Wow! U.S. Bank is suing Verizon for spinning-off their yellow pages unit, called “Idearc Media” after the spinoff, with too high a debt load. Idearc Media was the operator of Superpages.com, a major internet yellow pages site. U.S. Bank is the trustee for Idearc.
For anyone who hasn’t followed the string of companies involved, here’s the super-brief overview: Verizon spun off their yellow pages publishing arm, which included print yellow pages and Superpages.com. That company was then named Idearc Media. After a fairly short timeframe, Idearc filed for Chapter 11 bankruptcy restructuring, meaning that stockholders lost virtually everything, and creditors took over and restructured the company. Emerging from the Chapt 11 reorganization, the company was named “SuperMedia”.

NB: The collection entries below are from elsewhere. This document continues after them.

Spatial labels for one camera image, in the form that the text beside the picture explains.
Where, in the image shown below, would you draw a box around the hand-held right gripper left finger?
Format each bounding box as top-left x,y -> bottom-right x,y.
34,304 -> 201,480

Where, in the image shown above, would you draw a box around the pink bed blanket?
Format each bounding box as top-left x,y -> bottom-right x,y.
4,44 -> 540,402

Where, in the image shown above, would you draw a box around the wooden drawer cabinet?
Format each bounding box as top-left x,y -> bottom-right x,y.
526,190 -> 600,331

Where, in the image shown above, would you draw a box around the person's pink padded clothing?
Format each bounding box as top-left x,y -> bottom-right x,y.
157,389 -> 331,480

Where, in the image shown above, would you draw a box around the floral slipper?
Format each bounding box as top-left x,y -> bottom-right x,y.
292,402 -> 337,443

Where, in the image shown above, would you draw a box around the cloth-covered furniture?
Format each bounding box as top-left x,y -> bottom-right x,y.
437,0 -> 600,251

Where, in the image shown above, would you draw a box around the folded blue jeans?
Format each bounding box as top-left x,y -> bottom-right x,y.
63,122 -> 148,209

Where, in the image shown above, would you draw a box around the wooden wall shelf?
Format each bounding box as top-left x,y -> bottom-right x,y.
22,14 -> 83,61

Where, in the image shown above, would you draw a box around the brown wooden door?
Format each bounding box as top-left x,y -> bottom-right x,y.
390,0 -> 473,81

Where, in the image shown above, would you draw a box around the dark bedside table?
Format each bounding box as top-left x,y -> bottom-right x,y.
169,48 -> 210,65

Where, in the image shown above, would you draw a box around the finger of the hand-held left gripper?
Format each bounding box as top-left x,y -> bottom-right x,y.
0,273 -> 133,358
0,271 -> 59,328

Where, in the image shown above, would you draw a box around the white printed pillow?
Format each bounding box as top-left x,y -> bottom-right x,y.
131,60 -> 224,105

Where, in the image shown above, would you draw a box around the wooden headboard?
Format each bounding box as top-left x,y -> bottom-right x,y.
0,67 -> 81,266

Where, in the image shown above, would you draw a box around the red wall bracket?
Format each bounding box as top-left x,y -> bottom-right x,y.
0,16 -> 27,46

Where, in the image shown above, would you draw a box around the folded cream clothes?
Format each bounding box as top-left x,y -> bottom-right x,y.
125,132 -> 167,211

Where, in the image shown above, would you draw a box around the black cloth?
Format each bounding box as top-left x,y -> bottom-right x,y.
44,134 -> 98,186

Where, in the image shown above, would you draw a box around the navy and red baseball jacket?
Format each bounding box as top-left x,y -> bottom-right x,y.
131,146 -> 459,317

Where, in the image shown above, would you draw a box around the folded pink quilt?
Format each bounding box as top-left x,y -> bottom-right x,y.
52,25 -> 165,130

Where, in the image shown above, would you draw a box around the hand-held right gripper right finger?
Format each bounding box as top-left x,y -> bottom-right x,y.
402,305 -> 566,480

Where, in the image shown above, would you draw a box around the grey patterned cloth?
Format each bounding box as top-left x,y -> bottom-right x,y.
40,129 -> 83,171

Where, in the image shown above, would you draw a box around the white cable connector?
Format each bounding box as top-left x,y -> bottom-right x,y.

If you want a more detailed description, I wrote an opinion piece a year ago entitled “Idearc’s Bankruptcy: Why? A Former Employee’s View“. This lawsuit appears to be founded on my premise that Verizon was responsible because they likely knowingly spun off the yellow pages company with a heavier-than-reasonable debt load. In the comments of that article, I actually suggested that this could be a form of “fraudulent conveyance“, and indeed, the Dallas Business Journal article states that the suit claims Verizon’s representative committed “fraudulent transfers and breach of fiduciary duty”.
At this point, I can’t really predict how this will all play out. If Verizon was found to be responsible, I can imagine a number of different options for remedies that would be possible.
Also, I’ve recently conjectured that there could be a merger between SuperMedia and Dex One, and I can’t even imagine how the US Bank vs Verizon suit might effect that. Perhaps we’re in for yet more interesting days.
Update 10/6/2010: The Courthouse News Service adds more details around the suit in “Verizon’s Idearc SPinoff Called a Put-Up Job“.